# DMARC for Law Firms | Protect Client Trust & Privilege | SimpleDMARC

Law firms are prime targets for business email compromise. Attackers impersonate partners and associates to redirect trust account deposits, steal case information, and intercept privileged communications. SimpleDMARC prevents anyone from sending email as your firm's domain.

- **Of law firm cyberattacks involve email as the initial vector**: 73%
- **Of firms don't have DMARC at enforcement level**: 58%

### Meet ABA Cybersecurity Obligations

Protect your clients, trust accounts, and reputation — with enterprise-grade email authentication requiring zero technical expertise.

## Frequently Asked Questions

### Why are law firms targeted for business email compromise (BEC)?

Law firms handle high-value financial transactions (real estate closings, M&A deals, trust account distributions) and highly confidential information.
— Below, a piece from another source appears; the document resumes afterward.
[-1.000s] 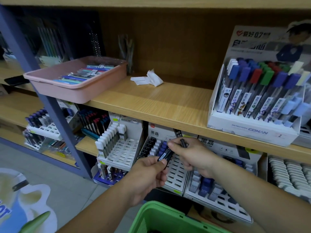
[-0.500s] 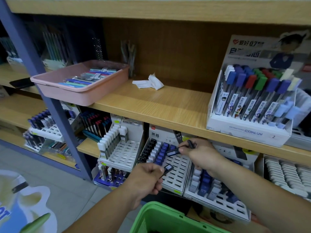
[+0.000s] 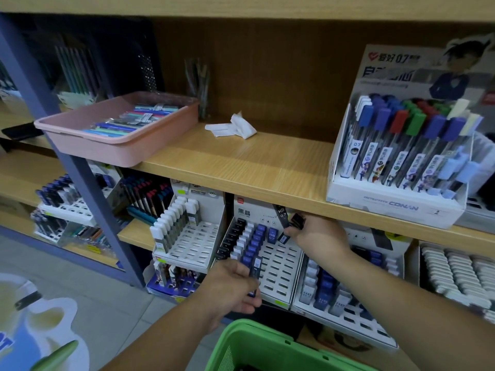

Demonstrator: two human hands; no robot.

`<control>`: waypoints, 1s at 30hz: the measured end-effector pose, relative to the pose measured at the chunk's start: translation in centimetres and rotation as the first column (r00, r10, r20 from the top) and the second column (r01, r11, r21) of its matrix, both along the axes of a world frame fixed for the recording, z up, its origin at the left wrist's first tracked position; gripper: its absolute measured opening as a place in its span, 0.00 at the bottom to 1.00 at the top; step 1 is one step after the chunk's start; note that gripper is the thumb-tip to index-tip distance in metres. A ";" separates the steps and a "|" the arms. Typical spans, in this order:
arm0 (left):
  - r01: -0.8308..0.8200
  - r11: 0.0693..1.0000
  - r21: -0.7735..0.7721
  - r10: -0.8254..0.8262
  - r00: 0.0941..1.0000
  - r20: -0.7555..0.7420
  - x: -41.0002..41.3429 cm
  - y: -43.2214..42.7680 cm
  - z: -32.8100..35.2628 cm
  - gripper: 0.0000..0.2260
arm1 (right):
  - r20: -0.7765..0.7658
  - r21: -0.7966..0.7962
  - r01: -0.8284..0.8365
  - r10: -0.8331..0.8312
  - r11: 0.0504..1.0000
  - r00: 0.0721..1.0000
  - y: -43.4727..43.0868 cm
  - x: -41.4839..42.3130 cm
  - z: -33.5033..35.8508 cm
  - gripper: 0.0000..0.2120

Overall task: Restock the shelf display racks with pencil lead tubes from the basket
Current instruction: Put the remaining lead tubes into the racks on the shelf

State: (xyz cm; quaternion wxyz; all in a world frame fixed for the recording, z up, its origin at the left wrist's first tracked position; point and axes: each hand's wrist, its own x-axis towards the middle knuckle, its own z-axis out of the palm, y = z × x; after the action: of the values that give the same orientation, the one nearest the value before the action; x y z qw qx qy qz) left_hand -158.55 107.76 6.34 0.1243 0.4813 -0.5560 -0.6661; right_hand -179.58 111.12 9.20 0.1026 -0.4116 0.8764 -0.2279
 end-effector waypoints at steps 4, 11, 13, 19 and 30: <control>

Attackers impersonate partners to redirect closing deposits, intercept settlement funds, and steal privileged case information. A single successful BEC attack on a law firm's trust account can result in losses of $1M+.

### Does the ABA require law firms to implement DMARC?

The ABA doesn't specifically mandate DMARC, but Model Rule 1.6 requires lawyers to make 'reasonable efforts' to prevent unauthorized disclosure of client information. ABA Formal Opinion 477R extends this obligation to electronic communications. DMARC is increasingly considered a baseline 'reasonable effort' for email security. Many malpractice insurance carriers now ask about DMARC during applications.

### How does DMARC protect trust accounts?

Trust account fraud typically starts with a spoofed email from [partner@yourfirm.com](mailto:partner@yourfirm.com) instructing a staff member or client to wire funds to an attacker-controlled account. With DMARC at p=reject, this spoofed email never reaches the recipient — the receiving mail server checks your DMARC policy and rejects it. The fraudulent wire instruction is blocked before anyone sees it.

### Is SimpleDMARC difficult to set up without dedicated IT staff?

No. Many law firms don't have in-house IT teams, which is why SimpleDMARC uses a hosted approach. Setup takes under 5 minutes: your domain registrar or IT provider adds one CNAME record, and all DMARC management happens in our dashboard. No DNS expertise, no server infrastructure, and no ongoing technical maintenance required.

### Does SimpleDMARC access our client communications?

No. SimpleDMARC never sees, stores, or processes email content. We only process email authentication metadata — sender IP addresses, domain names, and SPF/DKIM pass/fail results. No client communications, case information, or privileged materials are accessed. This is critical for maintaining attorney-client privilege.

### How does DMARC help with cyber insurance requirements?

Cyber insurance carriers increasingly require email authentication controls as part of their underwriting process. Having DMARC at p=reject demonstrates proactive risk management and can result in lower premiums. SimpleDMARC provides exportable compliance reports that document your DMARC enforcement status for insurance applications and renewals.